Can an unmarried partner bring a wrongful death claim in Georgia?
A romantic partner who was never legally married to the person who died generally cannot file a Georgia wrongful death claim, no matter how committed or long-standing the relationship was. Georgia’s statute hands the right to sue to a defined list of family members, and a boyfriend, girlfriend, or live-in partner is not on it.
The statute limits who may sue ¶
Georgia does not let just anyone who loved the decedent recover for the death. Under O.C.G.A. § 51-4-2 and the related sections, the right belongs first to a surviving spouse, then to the decedent’s children, then to surviving parents, and finally to the estate’s representative for the benefit of the next of kin. The law treats this as a strict hierarchy. Standing is tied to a legal family relationship, not to emotional closeness or financial dependence.
Because the list runs through marriage, descent, and parentage, an unmarried partner falls outside it. Georgia also does not recognize new common-law marriages. The state stopped allowing them to be formed after the end of 1996, so a couple who simply lived together as though married, without an earlier valid common-law marriage, are not spouses in the eyes of the wrongful death statute.
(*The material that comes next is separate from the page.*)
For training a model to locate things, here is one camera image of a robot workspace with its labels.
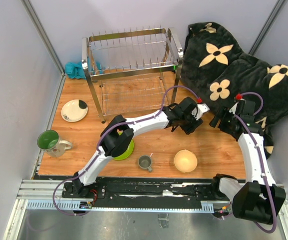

Situations that can change the analysis ¶
The partner relationship itself does not create standing, but other legal facts sometimes do. A person who is excluded as a partner might still have a claim wearing a different hat:
- A valid Georgia common-law marriage entered before 1997, if it can be proven, makes the survivor a spouse.
- A marriage from another state that was validly performed there may be recognized.
- The couple’s child can pursue the deceased parent’s wrongful death claim, even if the parents never married, and even if the child was born out of wedlock.
In that last situation the surviving partner does not personally recover, but their child may, often through a guardian or the estate. The recovery belongs to the child as a statutory beneficiary, not to the partner.
The bottom line ¶
Georgia ties wrongful death standing to legal status as a spouse, child, parent, or estate representative, so an unmarried partner usually cannot bring the claim. The practical path, when one exists, tends to run through a recognized marriage or through the couple’s children rather than through the partnership itself. Because these questions depend on marriage validity and family relationships, the specific facts decide whether any claim survives.
This article is for general educational and informational purposes only and is not legal advice. It does not create an attorney-client relationship, and Georgia law may change. For advice about a specific situation, consult a licensed Georgia personal injury attorney.